Alzheimer's disease (AD) is a devastating neurodegenerative disorder characterized by the accumulation of amyloid-beta (Aβ) plaques and progressive cognitive decline. Type 2 diabetes is a significant risk factor for AD, exacerbating its pathology. A key pathway implicated in Aβ production is the IKK/NF-κB/BACE1 cascade. While ghrelin, a gut hormone, has known metabolic and neuroprotective effects, its specific role in modulating Aβ production and improving cognitive function in a diabetic AD model, particularly through the IKK/NF-κB/BACE1 pathway and protein phosphatase 1 (PP1), remained unclear.

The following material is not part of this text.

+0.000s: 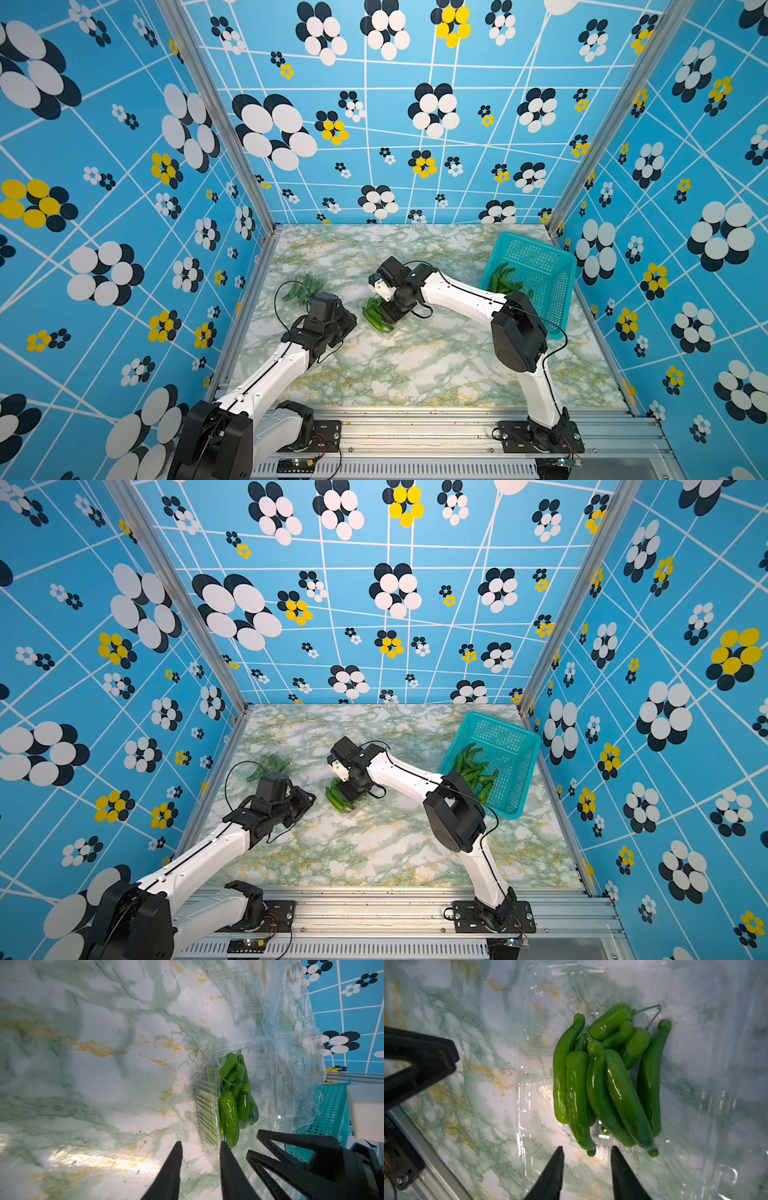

Ghrelin treatment significantly reduced Aβ production in primary neurons, showing a 43% reduction compared to untreated controls (p<0.001). This was accompanied by a 38% decrease in the activation of the IKK/NF-κB/BACE1 pathway components. In STZ-diabetic rats, chronic ghrelin administration led to a marked improvement in cognitive function, with treated rats exhibiting a p<0.01 reduction in escape latency and spending 32% more time in the target quadrant during spatial memory tests. The most significant finding was that ghrelin treatment in diabetic rats resulted in a 47% decrease in brain Aβ levels and a 2.5-fold upregulation of protein phosphatase 1 (PP1) expression, a key enzyme involved in synaptic plasticity, compared to untreated diabetic controls. Furthermore, ghrelin suppressed the diabetes-induced increase in IKK/NF-κB/BACE1 pathway markers in rat brains by 35%, directly linking its neuroprotective effects to this specific molecular mechanism.